Jay Kimbrough is back at the state's Juvenile Justice Department — formerly the Texas Youth Commission — tapped by Gov. Rick Perry to try again to right that troubled agency. Kimbrough has been at the Texas Department of Public Safety, where he's second in command, after losing his job at the Texas A&M University System.

Ward Farnsworth, an associate dean at Boston University School of Law, will take over as dean of the University of Texas School of Law on June 1. Farnsworth clerked for Richard Posner on the 7th U.S. Circuit Court of Appeals and Anthony Kennedy on the U.S. Supreme Court. He'll replace former dean Larry Sager, who is still a professor at the law school, who was forced by UT President Bill Powers to step down last December.

Nobel Prize winner Dr. Alfred Gilman quit the Cancer Prevention and Research Institute of Texas, where he was chief scientific officer, citing concerns about the way CPRIT awards grants.
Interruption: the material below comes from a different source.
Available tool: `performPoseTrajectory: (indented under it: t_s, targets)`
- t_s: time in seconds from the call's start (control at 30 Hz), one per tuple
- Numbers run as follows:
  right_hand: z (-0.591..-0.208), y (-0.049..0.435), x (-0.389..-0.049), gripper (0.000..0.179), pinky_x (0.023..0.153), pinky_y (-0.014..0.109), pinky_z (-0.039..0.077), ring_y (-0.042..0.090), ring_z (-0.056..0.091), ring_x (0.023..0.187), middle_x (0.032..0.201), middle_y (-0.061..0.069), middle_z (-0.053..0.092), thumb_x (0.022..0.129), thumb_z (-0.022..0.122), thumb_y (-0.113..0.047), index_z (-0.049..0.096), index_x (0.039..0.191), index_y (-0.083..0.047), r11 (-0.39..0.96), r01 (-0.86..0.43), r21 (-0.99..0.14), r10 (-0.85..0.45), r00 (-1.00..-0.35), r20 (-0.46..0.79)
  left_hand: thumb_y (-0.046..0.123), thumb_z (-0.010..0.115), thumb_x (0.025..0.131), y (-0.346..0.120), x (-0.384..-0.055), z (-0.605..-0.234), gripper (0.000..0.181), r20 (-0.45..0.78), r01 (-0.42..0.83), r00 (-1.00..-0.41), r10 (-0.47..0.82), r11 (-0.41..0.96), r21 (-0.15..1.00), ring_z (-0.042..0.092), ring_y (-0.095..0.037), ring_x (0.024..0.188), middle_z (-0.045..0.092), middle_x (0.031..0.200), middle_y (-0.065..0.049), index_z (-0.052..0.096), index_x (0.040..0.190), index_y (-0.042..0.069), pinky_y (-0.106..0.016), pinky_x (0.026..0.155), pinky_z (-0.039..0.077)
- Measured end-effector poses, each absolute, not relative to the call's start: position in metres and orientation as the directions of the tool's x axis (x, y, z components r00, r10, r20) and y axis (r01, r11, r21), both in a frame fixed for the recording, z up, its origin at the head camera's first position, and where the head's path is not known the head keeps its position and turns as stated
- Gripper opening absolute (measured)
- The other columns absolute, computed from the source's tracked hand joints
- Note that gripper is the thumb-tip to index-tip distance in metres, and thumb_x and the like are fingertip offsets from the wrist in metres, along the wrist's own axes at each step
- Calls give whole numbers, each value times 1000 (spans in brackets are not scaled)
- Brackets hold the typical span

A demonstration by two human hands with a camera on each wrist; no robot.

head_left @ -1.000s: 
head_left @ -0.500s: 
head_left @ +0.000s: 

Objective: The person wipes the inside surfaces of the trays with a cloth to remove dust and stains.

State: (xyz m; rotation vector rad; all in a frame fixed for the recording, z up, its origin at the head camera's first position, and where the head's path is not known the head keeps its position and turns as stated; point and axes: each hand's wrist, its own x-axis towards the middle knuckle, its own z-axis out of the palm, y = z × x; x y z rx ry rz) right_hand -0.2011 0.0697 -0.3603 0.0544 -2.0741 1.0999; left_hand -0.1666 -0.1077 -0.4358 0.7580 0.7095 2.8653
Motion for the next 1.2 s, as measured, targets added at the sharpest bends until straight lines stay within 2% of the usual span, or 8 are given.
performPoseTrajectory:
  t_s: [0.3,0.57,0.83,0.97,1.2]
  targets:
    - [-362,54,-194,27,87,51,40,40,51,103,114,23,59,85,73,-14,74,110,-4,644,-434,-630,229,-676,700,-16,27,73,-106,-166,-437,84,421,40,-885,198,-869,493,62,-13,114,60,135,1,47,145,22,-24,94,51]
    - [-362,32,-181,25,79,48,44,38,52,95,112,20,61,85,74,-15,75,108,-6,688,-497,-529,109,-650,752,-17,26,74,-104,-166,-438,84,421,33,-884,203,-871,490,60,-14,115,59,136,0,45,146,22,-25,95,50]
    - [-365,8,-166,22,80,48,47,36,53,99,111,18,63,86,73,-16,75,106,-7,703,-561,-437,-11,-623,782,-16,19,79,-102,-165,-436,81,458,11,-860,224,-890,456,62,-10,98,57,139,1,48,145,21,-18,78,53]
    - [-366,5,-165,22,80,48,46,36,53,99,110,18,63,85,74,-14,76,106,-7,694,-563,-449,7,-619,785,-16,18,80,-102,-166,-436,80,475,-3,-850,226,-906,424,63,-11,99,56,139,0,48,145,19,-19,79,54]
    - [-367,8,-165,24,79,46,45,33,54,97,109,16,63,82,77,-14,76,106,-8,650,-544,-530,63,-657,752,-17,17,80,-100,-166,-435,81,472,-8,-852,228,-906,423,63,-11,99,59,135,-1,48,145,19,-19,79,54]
After 27 years at the University of Houston System, Grover Campbell is leaving his post of vice chancellor to hang out a lobby shingle of his own. He jokes (kind-of) that he's looking for "large and underrepresented interests." He'll be with UH through the end of the month. Coming in: Darrin Hall, who has been at Houston City Hall for eight years, most recently working for Houston Mayor Annise Parker.

Jim Moore and Glenn Smith will be joining the Progress Texas PAC to help with communications. Moore, a former TV journalist, is co-author of Bush's Brain and other books; Smith, a former newspaper reporter, worked for a number of Democratic officials and candidates, including Bill HobbyAnn Richards and Tony Sanchez.

Gov. Perry appointed:

• Lynwood Givens of Plano and Sharon Carr of Katy to the Texas State Library and Archives Commission. Givens retired from Raytheon Co., where he was chief technology officer. Carr, who's being reappointed, is a retired librarian and administrator from the El Paso ISD.

• Fredrick "Rick" Rylander of Iraan and Lewis McMahan of Dallas to the Texas Water Development Board. Rylander is a rancher and former manager with National Oilwell Varco; McMahan, who's being reappointed, is an engineer and retired vice president of Texas Instruments.